• **DIRECTIONS**
From the listing below, output only the lines starting at the line that has "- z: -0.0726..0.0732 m" and ending at the line that has "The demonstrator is", exactly as they appear, ends included.
----
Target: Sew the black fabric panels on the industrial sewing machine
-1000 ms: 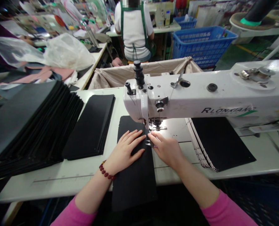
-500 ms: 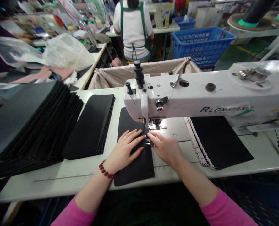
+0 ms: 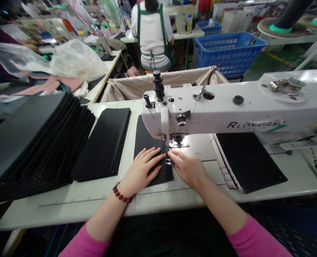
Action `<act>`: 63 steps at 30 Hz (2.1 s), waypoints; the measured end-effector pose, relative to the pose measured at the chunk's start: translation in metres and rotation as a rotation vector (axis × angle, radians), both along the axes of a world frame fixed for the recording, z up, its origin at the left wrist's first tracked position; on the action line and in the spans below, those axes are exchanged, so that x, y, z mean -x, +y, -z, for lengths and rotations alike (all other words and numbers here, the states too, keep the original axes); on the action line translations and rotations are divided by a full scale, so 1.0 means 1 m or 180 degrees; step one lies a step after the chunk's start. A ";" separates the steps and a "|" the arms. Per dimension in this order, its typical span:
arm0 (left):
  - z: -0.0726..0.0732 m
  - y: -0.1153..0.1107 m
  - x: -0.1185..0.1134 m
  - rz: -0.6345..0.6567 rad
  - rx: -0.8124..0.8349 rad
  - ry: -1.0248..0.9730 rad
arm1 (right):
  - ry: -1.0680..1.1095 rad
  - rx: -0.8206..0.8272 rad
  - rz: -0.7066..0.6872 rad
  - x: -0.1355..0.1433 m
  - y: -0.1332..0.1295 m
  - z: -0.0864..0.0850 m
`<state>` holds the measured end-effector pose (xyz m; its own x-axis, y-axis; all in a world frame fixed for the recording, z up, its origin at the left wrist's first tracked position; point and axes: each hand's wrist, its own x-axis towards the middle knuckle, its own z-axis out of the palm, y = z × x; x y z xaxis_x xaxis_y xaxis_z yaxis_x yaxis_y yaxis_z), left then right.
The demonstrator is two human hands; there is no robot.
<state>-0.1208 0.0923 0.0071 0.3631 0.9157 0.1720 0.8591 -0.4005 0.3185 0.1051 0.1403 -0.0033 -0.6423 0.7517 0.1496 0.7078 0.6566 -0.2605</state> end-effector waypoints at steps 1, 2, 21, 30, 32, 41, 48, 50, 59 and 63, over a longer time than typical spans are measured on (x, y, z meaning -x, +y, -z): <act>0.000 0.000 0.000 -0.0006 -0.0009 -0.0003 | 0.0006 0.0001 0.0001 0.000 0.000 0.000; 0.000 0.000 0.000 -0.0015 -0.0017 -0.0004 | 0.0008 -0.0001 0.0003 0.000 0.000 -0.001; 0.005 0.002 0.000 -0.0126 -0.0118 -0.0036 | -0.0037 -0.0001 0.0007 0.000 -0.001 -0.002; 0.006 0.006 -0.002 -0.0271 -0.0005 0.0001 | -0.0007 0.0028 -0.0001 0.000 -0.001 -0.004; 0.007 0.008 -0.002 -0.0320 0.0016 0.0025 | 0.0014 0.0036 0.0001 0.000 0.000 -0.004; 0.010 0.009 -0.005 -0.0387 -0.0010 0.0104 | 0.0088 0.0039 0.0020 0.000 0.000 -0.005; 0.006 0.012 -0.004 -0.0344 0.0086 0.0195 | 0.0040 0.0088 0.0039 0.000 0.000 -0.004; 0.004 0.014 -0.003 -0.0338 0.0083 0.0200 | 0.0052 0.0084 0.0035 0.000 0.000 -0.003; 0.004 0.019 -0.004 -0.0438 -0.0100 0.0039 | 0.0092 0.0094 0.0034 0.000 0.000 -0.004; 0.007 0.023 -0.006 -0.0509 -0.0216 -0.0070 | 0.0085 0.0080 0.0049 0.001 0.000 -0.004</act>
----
• **WRITTEN ANSWER**
  - z: -0.0726..0.0732 m
  - y: -0.1153..0.1107 m
  - x: -0.1185..0.1134 m
  - rz: -0.6345..0.6567 rad
  - rx: -0.8124..0.8349 rad
  - ry: -1.0248..0.9730 rad
arm1 (right):
  - ry: -1.0680..1.1095 rad
  - rx: -0.8206..0.8272 rad
  - rz: -0.7066..0.6872 rad
  - x: -0.1355..0.1433 m
  - y: -0.1332..0.1295 m
  - z: -0.0864..0.0850 m
`<state>` holds the measured end-effector pose (xyz m; its own x-axis, y-axis; all in a world frame fixed for the recording, z up, its origin at the left wrist's first tracked position; point and axes: each hand's wrist, its own x-axis towards the middle knuckle, its own z-axis out of the palm, y = z × x; x y z xaxis_x xaxis_y xaxis_z yaxis_x yaxis_y yaxis_z), left then right.
The demonstrator is two human hands; there is no robot.

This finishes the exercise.